The research group investigates the neurobiology underlying drug abuse and related psychiatric disorders. The work is focused on the systematic study of the human brain of drug abusers and subjects with psychiatric disorders in relation to opioid neuropeptide, cannabinoid, and dopamine neuronal systems. Drug abuse and, e.g., major depression are associated with alterations of mood, cognition, and motivation, thus, an important goal is to identify and map specific genes in the mesocorticolimbic system, which regulate emotional function. Techniques such as in situ hybridization, RT-PCR, DNA microarray, in vitro autoradiography, and general biochemical assays are used for the detailed analyses of genes, and respective protein products, in discrete mesocorticolimbic brain areas.
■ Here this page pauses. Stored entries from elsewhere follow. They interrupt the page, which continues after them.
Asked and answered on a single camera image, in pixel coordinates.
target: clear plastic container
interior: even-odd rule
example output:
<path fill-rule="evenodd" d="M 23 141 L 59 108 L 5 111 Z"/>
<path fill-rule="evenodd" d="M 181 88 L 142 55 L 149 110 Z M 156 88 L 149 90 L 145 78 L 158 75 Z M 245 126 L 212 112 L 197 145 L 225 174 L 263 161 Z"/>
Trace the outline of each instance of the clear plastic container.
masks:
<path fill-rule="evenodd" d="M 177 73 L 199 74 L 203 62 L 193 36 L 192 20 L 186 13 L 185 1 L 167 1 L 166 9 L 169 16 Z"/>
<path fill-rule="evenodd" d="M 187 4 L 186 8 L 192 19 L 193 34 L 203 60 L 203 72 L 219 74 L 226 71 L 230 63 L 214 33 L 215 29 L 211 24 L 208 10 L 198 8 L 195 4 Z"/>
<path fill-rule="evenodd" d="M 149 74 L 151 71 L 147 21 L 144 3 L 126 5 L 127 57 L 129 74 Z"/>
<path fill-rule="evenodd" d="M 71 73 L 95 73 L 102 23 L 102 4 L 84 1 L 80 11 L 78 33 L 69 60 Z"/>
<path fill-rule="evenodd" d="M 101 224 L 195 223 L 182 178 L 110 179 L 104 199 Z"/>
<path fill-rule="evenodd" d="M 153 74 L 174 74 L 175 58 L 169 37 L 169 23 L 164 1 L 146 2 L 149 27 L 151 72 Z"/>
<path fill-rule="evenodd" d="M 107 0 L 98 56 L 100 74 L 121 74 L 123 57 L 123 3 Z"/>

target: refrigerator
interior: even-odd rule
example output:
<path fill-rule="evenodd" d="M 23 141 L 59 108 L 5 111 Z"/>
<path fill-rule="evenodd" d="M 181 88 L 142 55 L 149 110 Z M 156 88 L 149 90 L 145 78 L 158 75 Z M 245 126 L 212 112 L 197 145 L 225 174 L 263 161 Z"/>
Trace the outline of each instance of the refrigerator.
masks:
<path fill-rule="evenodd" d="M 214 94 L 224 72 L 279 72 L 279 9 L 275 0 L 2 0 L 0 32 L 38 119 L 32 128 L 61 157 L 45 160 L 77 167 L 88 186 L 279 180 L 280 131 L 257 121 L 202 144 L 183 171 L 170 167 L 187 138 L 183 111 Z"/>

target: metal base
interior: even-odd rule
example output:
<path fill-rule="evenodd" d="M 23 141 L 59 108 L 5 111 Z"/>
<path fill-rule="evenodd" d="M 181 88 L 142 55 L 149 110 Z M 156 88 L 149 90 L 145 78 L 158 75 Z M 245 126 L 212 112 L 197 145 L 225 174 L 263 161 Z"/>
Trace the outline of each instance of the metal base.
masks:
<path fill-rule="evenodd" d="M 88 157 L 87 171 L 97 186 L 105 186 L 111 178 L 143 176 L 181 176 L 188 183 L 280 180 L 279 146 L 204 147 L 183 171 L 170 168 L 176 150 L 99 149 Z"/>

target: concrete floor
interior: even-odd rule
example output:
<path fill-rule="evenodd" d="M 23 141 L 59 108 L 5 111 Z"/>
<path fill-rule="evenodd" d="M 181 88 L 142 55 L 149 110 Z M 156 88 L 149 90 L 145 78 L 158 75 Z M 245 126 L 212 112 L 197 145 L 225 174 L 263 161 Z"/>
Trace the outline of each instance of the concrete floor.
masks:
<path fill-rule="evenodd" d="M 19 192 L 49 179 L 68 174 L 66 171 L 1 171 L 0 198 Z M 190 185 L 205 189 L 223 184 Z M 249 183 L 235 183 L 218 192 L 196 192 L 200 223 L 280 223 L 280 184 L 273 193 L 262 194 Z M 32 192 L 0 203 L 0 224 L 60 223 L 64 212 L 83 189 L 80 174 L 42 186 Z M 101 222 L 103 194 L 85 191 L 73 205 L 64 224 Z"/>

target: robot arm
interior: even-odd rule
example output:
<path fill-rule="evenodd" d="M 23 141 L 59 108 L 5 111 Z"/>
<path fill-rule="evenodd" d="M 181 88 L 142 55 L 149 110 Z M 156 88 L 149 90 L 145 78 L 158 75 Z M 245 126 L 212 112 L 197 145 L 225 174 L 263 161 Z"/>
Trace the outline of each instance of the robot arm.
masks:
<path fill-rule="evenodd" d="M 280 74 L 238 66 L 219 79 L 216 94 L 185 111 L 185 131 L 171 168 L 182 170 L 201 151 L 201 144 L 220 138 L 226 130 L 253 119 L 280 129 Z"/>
Molecular, biochemical, and in vivo studies of the human brain are assessed in relation to individual genotype in order to identify neurobiological correlates of functional genetic polymorphisms linked to addiction and affective disorders. Epigeneic mechanisms, e.g., DNA methylation, are also evaluated in relation to the regulation of gene expression.

A significant area of investigation is related to assessing the impact of prenatal drug exposure on human fetal brain development that may enhance later risk for substance abuse and psychiatric disturbances. Recent collaborative efforts involve in vivo imaging of the developing mesocorticolimbic system to examine the neurobiological association between behavioral traits (e.g., inhibitory control deficit) that appear to increase risk for substance abuse disorders.

As complement to studies of the human brain, animal models are used to examine in vivo neurotransmitter levels (e.g., dopamine as measured by the microdialysis technique) in discrete mesocorticolimbic brain areas during, e.g., operant drug self-administration behavior. The animal studies are designed to mimic the prenatal and adolescent drug exposure (particularly cannabis) seen in humans, and subsequent adult behaviors are linked to in vivo neurochemical fluctuations as well as molecular and biochemical events in the same subject.